## WORK TO COMPLETE
Every line from the one containing "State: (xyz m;" to the last line of the listing below should be given again exactly.

──────────────────────────────

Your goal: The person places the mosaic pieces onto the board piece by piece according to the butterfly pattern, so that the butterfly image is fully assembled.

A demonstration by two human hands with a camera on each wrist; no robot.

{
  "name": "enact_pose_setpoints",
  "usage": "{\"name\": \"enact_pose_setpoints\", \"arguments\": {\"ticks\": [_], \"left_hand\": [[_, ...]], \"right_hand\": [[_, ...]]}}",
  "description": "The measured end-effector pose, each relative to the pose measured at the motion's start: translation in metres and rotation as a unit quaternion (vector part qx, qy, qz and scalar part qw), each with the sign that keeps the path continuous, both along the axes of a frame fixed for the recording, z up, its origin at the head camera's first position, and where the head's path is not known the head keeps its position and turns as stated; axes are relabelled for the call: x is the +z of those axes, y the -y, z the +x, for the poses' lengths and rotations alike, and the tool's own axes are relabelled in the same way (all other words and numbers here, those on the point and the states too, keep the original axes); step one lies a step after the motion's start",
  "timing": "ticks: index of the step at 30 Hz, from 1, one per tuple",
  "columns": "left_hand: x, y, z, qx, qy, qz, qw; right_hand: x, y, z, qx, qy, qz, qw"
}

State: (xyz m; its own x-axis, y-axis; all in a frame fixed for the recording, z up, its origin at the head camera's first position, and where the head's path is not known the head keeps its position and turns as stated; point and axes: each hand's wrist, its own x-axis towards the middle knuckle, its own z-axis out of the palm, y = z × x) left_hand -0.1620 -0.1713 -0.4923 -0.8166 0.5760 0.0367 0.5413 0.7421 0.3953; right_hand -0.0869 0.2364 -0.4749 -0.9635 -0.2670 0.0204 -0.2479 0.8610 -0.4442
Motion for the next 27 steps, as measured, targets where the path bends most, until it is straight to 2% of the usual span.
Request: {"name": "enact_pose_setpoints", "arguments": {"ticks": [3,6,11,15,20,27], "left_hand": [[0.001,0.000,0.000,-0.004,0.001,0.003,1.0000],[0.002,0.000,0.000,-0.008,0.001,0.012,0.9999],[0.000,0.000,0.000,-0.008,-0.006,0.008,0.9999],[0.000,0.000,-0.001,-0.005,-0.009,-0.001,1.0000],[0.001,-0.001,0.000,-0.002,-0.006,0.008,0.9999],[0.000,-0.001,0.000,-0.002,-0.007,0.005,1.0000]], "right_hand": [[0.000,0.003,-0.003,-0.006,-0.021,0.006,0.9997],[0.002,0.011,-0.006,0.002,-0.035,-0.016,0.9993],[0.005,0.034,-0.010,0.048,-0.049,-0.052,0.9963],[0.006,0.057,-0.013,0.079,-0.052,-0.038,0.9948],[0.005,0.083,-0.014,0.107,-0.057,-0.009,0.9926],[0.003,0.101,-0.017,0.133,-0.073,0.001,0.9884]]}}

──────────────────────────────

## THE ANSWER
State: (xyz m; its own x-axis, y-axis; all in a frame fixed for the recording, z up, its origin at the head camera's first position, and where the head's path is not known the head keeps its position and turns as stated; point and axes: each hand's wrist, its own x-axis towards the middle knuckle, its own z-axis out of the palm, y = z × x) left_hand -0.1620 -0.1713 -0.4923 -0.8166 0.5760 0.0367 0.5413 0.7421 0.3953; right_hand -0.0869 0.2364 -0.4749 -0.9635 -0.2670 0.0204 -0.2479 0.8610 -0.4442
Motion for the next 27 steps, as measured, targets where the path bends most, until it is straight to 2% of the usual span.
Request: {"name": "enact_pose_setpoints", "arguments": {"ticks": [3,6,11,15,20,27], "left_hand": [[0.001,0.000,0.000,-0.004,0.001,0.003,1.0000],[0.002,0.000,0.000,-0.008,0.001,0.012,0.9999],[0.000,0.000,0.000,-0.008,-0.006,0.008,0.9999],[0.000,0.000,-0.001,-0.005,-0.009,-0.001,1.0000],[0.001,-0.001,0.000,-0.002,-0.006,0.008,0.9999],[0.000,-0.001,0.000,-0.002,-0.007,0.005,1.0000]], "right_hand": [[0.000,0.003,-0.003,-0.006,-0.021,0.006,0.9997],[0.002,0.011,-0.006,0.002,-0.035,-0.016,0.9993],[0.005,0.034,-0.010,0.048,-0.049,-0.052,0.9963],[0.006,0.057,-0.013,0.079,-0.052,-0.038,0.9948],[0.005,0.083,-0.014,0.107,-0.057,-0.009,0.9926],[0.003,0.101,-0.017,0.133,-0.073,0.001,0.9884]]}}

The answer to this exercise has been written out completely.